-- EXERCISE DETAILS --
From the entries below, pull out each line where "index" appears.

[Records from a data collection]
......
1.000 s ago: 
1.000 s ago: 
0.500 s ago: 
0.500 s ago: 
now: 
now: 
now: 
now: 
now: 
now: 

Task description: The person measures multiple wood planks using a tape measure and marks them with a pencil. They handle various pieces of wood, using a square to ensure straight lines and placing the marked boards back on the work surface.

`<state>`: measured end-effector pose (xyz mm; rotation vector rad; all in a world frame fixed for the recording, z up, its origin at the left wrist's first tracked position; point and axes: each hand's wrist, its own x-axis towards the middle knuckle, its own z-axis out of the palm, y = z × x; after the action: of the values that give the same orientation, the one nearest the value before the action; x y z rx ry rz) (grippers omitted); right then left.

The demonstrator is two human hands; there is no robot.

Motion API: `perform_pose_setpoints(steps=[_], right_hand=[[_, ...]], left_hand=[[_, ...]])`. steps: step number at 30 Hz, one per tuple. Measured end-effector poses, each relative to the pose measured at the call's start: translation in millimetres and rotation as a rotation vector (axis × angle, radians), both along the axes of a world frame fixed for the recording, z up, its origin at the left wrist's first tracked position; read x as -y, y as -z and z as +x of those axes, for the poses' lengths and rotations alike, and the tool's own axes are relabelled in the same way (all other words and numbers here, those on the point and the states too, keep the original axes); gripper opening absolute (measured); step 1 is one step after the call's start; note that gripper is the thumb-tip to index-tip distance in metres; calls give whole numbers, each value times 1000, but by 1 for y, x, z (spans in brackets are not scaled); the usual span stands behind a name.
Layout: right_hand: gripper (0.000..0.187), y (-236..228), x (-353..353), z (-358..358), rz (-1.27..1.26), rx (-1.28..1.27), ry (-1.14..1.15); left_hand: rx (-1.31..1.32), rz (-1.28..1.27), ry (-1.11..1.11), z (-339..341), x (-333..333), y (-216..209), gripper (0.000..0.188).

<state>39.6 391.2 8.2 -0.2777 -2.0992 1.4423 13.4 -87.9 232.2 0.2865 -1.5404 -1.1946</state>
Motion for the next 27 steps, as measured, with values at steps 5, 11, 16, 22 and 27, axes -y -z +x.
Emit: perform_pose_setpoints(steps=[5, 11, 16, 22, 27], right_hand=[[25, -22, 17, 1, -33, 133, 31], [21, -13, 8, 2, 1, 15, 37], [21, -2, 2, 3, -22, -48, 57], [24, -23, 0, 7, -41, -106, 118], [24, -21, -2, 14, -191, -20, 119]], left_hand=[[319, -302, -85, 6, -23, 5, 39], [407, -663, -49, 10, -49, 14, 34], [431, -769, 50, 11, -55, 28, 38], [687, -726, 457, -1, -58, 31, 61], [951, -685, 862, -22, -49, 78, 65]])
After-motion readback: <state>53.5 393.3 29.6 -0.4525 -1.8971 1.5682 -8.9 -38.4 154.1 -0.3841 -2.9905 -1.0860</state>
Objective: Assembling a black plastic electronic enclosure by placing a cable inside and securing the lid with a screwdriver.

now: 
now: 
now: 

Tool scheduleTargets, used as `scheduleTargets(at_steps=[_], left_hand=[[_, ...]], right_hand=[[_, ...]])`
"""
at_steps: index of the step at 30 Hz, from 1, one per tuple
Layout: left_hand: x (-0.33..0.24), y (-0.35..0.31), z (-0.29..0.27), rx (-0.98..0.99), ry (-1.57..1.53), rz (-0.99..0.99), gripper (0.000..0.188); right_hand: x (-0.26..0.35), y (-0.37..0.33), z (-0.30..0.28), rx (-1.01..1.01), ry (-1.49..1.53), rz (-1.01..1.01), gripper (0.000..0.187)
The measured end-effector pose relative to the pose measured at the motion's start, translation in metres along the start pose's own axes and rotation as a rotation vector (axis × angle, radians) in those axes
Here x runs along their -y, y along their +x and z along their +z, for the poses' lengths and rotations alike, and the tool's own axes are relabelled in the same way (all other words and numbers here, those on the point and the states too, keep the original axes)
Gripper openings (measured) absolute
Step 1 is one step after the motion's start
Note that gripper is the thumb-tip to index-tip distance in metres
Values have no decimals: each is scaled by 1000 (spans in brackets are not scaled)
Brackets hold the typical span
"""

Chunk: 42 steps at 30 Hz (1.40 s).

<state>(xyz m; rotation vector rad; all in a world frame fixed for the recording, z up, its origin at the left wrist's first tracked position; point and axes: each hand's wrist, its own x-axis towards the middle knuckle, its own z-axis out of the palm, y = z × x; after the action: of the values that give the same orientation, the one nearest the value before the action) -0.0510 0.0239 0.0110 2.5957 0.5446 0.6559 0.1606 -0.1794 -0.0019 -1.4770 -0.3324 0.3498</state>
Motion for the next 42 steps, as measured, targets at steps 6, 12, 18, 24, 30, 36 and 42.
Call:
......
-- EXERCISE ANSWER --
Motion API: `perform_pose_setpoints(steps=[_], right_hand=[[_, ...]], left_hand=[[_, ...]])`. steps: step number at 30 Hz, one per tuple. Measured end-effector poses, each relative to the pose measured at the call's start: translation in millimetres and rotation as a rotation vector (axis × angle, radians), both along the axes of a world frame fixed for the recording, z up, its origin at the left wrist's first tracked position; read x as -y, y as -z and z as +x of those axes, for the poses' lengths and rotations alike, and the tool's own axes are relabelled in the same way (all other words and numbers here, those on the point and the states too, keep the original axes); gripper opening absolute (measured); step 1 is one step after the call's start; note that gripper is the thumb-tip to index-tip distance in metres; calls give whole numbers, each value times 1000, but by 1 for y, x, z (spans in brackets are not scaled); the usual span stands behind a name.
at_steps: index of the step at 30 Hz, from 1, one per tuple
Note that gripper is the thumb-tip to index-tip distance in metres

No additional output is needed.